## PROBLEM DESCRIPTION
Could you output the listing that follows exactly, without its images?

◆ ◆ ◆ ◆

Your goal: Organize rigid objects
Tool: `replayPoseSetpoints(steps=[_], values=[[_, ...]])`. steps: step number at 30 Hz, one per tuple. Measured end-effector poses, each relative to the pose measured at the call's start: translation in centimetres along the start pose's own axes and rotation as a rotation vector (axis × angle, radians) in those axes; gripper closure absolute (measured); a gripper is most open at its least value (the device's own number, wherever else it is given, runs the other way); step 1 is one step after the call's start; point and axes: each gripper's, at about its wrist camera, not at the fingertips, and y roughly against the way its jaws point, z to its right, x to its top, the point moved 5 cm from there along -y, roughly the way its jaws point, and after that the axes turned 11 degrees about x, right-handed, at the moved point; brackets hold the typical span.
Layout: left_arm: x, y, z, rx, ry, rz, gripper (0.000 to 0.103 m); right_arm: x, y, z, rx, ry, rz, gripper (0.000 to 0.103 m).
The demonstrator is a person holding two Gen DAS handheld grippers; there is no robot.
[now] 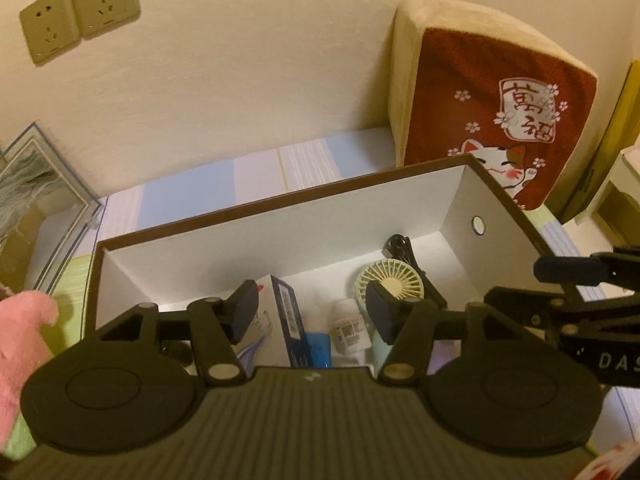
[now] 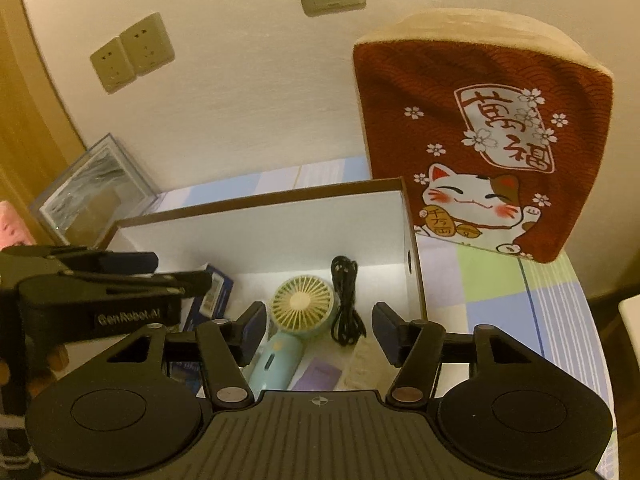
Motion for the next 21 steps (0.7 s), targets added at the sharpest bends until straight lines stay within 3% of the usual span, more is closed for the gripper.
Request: replayPoseSetpoints(steps=[13,21], values=[[-3.8,7.4,-0.9,0.011,0.058,0.017,0.041,-3.6,5.9,-2.4,0.057,0.029,0.037,0.042],[-7.9,14.1,-0.8,0.087,0.109,0.036,0.038,-7.3,10.8,-4.3,0.095,0.059,0.039,0.041]])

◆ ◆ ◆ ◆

## SOLUTION FOR THIS EXERCISE
Your goal: Organize rigid objects
Tool: `replayPoseSetpoints(steps=[_], values=[[_, ...]])`. steps: step number at 30 Hz, one per tuple. Measured end-effector poses, each relative to the pose measured at the call's start: translation in centimetres along the start pose's own axes and rotation as a rotation vector (axis × angle, radians) in those axes; gripper closure absolute (measured); a gripper is most open at its least value (the device's own number, wherever else it is given, runs the other way); step 1 is one step after the call's start; point and axes: each gripper's, at about its wrist camera, not at the fingertips, and y roughly against the way its jaws point, z to its right, x to its top, the point moved 5 cm from there along -y, roughly the way its jaws point, and after that the axes turned 11 degrees about x, right-handed, at the moved point; brackets hold the typical span.
Layout: left_arm: x, y, z, rx, ry, rz, gripper (0.000 to 0.103 m); right_arm: x, y, z, rx, ry, rz, gripper (0.000 to 0.103 m).
The demonstrator is a person holding two Gen DAS handheld grippers; there is no robot.
[now] 
[now] 
Motion for the next 21 steps (0.7 s), targets added at the sharpest bends until straight lines stay within 3% of the usual span, more is closed for the gripper.
Request: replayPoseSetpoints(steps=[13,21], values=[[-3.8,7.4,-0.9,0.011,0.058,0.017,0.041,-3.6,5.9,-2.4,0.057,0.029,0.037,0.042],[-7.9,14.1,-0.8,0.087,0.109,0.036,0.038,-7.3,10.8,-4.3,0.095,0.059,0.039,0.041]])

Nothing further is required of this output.